Exercise details: Start with the first line of the records below. Output each line exactly, ending with the one that contains "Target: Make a".
(Dataset entries)
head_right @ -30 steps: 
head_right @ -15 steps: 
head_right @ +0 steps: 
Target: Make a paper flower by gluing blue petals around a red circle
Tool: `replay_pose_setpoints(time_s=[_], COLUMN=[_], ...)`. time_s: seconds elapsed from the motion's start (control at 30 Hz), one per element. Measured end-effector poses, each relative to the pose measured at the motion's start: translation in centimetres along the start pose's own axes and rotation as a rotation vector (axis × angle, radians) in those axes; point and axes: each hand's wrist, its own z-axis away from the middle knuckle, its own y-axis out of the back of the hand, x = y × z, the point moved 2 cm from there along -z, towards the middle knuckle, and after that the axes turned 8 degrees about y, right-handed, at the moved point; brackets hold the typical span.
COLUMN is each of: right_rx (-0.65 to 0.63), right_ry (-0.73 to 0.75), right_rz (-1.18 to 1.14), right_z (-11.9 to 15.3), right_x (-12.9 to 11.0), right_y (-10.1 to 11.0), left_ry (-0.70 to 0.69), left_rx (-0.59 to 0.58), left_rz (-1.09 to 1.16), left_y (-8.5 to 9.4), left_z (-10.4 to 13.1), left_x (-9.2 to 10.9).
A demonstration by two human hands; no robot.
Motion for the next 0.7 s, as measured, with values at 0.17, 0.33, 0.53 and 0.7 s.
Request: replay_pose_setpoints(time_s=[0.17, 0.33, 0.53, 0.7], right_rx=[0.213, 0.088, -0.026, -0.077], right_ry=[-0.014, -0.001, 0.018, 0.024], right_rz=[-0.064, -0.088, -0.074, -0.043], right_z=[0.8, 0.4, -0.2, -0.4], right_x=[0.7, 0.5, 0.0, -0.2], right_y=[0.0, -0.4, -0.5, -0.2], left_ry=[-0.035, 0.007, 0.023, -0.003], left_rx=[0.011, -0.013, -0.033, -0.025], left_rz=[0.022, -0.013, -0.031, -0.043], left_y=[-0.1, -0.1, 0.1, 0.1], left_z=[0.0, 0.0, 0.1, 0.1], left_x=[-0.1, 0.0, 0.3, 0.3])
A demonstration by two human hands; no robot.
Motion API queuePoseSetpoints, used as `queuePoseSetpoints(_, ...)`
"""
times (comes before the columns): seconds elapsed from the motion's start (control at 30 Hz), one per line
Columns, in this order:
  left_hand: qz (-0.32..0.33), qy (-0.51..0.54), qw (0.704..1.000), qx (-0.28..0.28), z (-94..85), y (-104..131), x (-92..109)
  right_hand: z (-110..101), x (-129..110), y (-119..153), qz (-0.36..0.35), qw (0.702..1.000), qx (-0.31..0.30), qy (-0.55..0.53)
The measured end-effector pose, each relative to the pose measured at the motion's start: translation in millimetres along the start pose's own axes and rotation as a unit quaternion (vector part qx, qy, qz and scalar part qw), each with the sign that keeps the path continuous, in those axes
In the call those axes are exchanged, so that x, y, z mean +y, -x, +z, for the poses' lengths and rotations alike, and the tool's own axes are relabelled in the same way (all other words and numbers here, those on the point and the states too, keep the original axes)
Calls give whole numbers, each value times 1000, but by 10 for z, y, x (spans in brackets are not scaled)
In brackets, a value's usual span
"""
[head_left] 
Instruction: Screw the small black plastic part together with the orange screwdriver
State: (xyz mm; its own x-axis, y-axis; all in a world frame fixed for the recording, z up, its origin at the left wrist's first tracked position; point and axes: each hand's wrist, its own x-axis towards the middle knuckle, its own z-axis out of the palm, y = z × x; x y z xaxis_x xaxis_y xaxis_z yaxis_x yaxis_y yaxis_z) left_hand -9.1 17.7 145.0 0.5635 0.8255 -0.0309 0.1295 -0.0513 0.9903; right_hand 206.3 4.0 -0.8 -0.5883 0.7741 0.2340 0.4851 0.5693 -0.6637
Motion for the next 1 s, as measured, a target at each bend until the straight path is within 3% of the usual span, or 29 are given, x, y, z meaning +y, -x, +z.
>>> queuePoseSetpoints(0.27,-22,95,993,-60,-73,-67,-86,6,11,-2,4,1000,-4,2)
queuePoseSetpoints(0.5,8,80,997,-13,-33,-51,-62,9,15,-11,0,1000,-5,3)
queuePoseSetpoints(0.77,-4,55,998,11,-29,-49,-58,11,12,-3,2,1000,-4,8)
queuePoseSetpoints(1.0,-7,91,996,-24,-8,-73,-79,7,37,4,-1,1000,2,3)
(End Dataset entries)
Reply:
head_right @ -30 steps: 
head_right @ -15 steps: 
head_right @ +0 steps: 
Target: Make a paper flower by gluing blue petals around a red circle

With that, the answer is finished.